**Aim of the exercise**
Give the data again, word for word.

(Stored records)
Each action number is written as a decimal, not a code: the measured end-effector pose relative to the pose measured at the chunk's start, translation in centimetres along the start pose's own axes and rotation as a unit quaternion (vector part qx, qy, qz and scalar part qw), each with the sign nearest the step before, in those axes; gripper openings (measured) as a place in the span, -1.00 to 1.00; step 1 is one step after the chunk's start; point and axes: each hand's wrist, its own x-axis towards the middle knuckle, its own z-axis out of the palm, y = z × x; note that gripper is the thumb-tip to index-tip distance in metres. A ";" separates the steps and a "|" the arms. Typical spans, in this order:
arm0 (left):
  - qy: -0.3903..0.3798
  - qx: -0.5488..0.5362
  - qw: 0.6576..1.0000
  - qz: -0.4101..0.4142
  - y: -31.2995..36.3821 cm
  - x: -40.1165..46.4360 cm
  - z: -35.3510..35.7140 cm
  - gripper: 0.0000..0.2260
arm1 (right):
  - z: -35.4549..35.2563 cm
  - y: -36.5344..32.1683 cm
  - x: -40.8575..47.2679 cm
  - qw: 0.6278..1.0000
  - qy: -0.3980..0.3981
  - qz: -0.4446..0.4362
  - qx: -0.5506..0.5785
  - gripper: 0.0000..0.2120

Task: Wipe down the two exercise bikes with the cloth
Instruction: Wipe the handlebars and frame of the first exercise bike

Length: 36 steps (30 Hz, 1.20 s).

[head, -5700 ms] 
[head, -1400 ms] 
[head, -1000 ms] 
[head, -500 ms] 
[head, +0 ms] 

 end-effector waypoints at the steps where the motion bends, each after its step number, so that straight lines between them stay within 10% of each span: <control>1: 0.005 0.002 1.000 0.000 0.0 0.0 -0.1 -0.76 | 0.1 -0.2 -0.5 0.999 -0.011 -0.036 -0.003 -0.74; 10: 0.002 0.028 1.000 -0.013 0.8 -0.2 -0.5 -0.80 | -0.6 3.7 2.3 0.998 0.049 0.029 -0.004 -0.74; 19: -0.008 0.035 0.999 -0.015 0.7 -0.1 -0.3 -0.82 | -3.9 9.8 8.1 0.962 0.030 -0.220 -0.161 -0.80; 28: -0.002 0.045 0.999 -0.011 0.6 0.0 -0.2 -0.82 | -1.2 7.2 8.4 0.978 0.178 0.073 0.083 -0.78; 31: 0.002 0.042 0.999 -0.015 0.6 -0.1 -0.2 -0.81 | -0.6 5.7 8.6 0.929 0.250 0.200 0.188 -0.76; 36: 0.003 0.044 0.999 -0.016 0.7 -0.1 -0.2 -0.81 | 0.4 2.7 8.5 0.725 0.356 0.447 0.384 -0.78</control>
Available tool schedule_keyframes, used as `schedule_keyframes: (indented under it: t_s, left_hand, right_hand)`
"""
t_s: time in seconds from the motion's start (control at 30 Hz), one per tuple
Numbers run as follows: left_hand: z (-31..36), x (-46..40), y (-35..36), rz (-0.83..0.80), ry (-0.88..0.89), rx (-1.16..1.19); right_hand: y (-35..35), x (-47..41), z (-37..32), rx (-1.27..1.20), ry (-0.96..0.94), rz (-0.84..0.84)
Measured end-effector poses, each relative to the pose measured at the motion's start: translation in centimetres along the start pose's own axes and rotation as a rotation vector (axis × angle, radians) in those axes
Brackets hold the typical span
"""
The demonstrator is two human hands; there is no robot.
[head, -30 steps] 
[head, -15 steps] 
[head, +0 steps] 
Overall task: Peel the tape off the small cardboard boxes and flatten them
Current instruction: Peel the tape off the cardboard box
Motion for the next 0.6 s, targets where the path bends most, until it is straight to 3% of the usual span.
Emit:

**Your solution**
Each action number is written as a decimal, not a code: the measured end-effector pose relative to the pose measured at the chunk's start, translation in centimetres along the start pose's own axes and rotation as a unit quaternion (vector part qx, qy, qz and scalar part qw), each with the sign nearest the step before, in those axes; gripper openings (measured) as a place in the span, -1.00 to 1.00; step 1 is one step after the chunk's start; point and axes: each hand's wrist, its own x-axis towards the middle knuckle, its own z-axis out of the palm, y = z × x; note that gripper is the thumb-tip to index-tip distance in metres. A ";" separates the steps and a "|" the arms. Typical spans, in this order:
arm0 (left):
  - qy: -0.3903..0.3798
  - qx: -0.5488..0.5362
  - qw: 0.6576..1.0000
  - qz: -0.4101..0.4142
  - y: -31.2995..36.3821 cm
  - x: -40.1165..46.4360 cm
  - z: -35.3510..35.7140 cm
  - gripper: 0.0000..0.2260
arm1 (right):
  - z: -35.4549..35.2563 cm
  - y: -36.5344..32.1683 cm
  - x: -40.8575..47.2679 cm
  - qw: 0.6278..1.0000
  - qy: -0.3980..0.3981
  - qz: -0.4446..0.4362
  - qx: -0.5506..0.5785
  - gripper: 0.0000..0.2120

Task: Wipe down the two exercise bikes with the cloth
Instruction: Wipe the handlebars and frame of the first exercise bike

Length: 36 steps (30 Hz, 1.20 s).

[head, -5700 ms] 
[head, -1400 ms] 
[head, -1000 ms] 
[head, -500 ms] 
[head, +0 ms] 

 end-effector waypoints at the steps where the motion bends, each after its step number, so that straight lines between them stay within 10% of each span: <control>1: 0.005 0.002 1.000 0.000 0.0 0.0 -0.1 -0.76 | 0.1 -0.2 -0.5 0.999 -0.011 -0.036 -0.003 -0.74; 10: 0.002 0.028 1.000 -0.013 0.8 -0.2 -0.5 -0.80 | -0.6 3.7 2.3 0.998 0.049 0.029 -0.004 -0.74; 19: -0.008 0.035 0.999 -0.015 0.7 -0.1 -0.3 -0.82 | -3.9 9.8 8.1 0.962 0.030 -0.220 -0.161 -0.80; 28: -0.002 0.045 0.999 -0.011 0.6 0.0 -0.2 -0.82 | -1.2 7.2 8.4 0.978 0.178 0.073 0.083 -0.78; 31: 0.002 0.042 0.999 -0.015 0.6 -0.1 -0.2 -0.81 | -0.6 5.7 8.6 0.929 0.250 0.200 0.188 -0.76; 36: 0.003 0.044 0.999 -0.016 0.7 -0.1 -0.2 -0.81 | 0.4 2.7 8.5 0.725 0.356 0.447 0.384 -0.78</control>
Available tool schedule_keyframes, used as `schedule_keyframes: (indented under it: t_s, left_hand, right_hand)`
"""
t_s: time in seconds from the motion's start (control at 30 Hz), one per tuple
Numbers run as follows: left_hand: z (-31..36), x (-46..40), y (-35..36), rz (-0.83..0.80), ry (-0.88..0.89), rx (-1.16..1.19); right_hand: y (-35..35), x (-47..41), z (-37..32), rx (-1.27..1.20), ry (-0.96..0.94), rz (-0.84..0.84)
Measured end-effector poses, each relative to the pose measured at the motion's start: translation in centimetres along the start pose's own axes and rotation as a rotation vector (axis × angle, radians) in those axes
Brackets hold the typical span
"""
The demonstrator is two human hands; there is no robot.
[head, -30 steps] 
[head, -15 steps] 
[head, +0 steps] 
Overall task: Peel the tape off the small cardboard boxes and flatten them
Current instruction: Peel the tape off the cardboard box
Motion for the next 0.6 s, targets where the path bends most, until it is straight to 3% of the usual span.
Emit:

This output is complete, so the exercise is closed.